Reactive Ion Surface Scattering as an Eley–Rideal Process: A Molecular Dynamics Study into the Abstraction Reaction Mechanism by Low Energy Cs + From Pt(111)

We have employed a classical molecular dynamics simulation for the direct pick‐up reaction of adsorbates by very low energy (1–60 eV) ions scattered at a surface. The system investigated is the reactive ion scattering (RIS) of Cs + with an adsorbate on a Pt(111) surface. The ion–dipole attraction between the projectile and the physisorbed adsorbate drives the abstraction reaction, in which the ion projectile at first collides with the surface to release a substantial amount of its kinetic energy, and subsequently pulls the adsorbate along in the outgoing trajectory. Desorption induced by the ion–dipole attraction is a precursor to the formation of the Cs + –adsorbate product. This Eley–Rideal‐type mechanism must accommodate the inertia of the adsorbate.

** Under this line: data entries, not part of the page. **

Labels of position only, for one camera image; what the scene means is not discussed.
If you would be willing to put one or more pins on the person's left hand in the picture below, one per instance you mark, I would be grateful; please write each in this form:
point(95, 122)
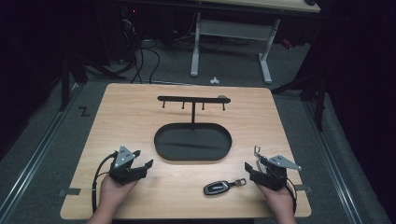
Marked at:
point(113, 194)

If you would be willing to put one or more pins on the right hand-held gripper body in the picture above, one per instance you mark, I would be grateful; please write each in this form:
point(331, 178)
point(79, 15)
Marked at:
point(274, 177)

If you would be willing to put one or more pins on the grey round sticker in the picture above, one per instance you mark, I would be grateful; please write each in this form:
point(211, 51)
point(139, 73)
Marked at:
point(222, 96)

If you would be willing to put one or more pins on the black key rack with tray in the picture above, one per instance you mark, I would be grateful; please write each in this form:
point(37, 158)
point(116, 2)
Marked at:
point(193, 143)

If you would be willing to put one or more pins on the metal floor rail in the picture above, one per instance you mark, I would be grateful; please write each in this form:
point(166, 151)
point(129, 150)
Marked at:
point(334, 168)
point(34, 158)

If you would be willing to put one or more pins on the black car key fob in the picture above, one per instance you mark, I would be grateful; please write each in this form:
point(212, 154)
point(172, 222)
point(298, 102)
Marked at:
point(216, 188)

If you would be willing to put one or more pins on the grey tape strip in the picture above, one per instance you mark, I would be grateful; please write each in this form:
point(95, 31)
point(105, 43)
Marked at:
point(303, 188)
point(71, 191)

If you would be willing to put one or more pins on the black metal stand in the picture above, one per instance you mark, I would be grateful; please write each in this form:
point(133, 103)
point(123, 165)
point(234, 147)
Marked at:
point(65, 84)
point(319, 102)

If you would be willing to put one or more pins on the white metal desk frame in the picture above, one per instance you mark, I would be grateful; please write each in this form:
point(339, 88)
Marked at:
point(233, 29)

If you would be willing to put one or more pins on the small white floor object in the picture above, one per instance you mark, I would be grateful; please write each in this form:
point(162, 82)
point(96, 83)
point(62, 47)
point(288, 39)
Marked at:
point(214, 81)

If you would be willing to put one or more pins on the person's right hand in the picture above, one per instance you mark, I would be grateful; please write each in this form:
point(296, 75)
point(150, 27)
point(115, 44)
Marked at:
point(278, 200)

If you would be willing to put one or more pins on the small red object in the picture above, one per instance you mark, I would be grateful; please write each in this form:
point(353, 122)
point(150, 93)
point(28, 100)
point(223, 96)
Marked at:
point(287, 44)

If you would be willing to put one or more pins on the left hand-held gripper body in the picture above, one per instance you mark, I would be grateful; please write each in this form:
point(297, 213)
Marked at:
point(123, 171)

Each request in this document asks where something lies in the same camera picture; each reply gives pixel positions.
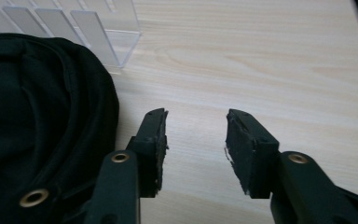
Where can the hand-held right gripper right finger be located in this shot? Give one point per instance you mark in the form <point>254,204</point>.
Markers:
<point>250,155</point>

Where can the black cloth garment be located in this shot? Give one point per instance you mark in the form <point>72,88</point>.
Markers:
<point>40,130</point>

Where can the clear acrylic divider rack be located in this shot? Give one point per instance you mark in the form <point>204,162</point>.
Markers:
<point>84,28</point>

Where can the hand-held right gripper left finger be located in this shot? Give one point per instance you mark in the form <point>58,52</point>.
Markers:
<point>150,146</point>

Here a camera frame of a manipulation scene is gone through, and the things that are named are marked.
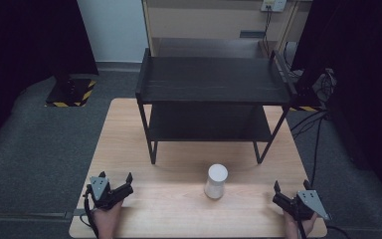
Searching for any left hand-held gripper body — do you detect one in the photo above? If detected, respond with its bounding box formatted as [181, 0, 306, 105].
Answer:
[86, 176, 127, 211]

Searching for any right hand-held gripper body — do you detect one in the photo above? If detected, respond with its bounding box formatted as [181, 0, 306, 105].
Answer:
[272, 189, 332, 221]

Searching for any white cylindrical bottle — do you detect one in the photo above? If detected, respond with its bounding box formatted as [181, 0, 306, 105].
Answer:
[203, 163, 229, 200]

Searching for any black two-tier shelf rack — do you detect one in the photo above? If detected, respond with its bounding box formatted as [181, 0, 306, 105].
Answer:
[134, 47, 299, 165]

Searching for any person's right hand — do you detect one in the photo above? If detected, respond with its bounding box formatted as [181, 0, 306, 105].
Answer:
[283, 211, 318, 239]

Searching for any person's left hand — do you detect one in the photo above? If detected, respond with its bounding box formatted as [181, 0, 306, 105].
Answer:
[92, 199, 124, 239]

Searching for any black stand base striped edge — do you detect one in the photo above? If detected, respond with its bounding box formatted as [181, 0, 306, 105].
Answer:
[45, 73, 97, 109]
[289, 66, 326, 113]

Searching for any black curtain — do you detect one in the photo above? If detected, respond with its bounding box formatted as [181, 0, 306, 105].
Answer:
[290, 0, 382, 211]
[0, 0, 99, 157]

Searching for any beige wooden cabinet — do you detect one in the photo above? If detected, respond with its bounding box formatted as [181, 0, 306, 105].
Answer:
[141, 0, 313, 58]

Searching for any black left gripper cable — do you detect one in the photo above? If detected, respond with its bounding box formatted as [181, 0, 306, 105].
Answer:
[82, 185, 100, 239]

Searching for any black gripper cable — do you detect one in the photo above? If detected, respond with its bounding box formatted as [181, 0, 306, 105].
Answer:
[82, 185, 100, 239]
[293, 212, 308, 239]

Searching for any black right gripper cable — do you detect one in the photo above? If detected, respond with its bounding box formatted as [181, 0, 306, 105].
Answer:
[293, 212, 308, 239]

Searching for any black floor cable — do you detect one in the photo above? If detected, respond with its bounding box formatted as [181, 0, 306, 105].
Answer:
[309, 112, 326, 187]
[290, 110, 329, 139]

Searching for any black socket cable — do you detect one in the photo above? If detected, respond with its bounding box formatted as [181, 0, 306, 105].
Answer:
[262, 5, 274, 48]

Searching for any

Consequently, a successful abstraction works well only for low mass adsorbates and slow outgoing Cs + ions. The efficient energy transfer to the Pt(111) surface makes Cs + a better candidate for RIS than lighter projectile ions. Optimal conditions for the efficient RIS abstraction mechanism are found for physisorbed adsorbates with a mass below 32 amu, and for 10 eV Cs + ions at a 45° incidence.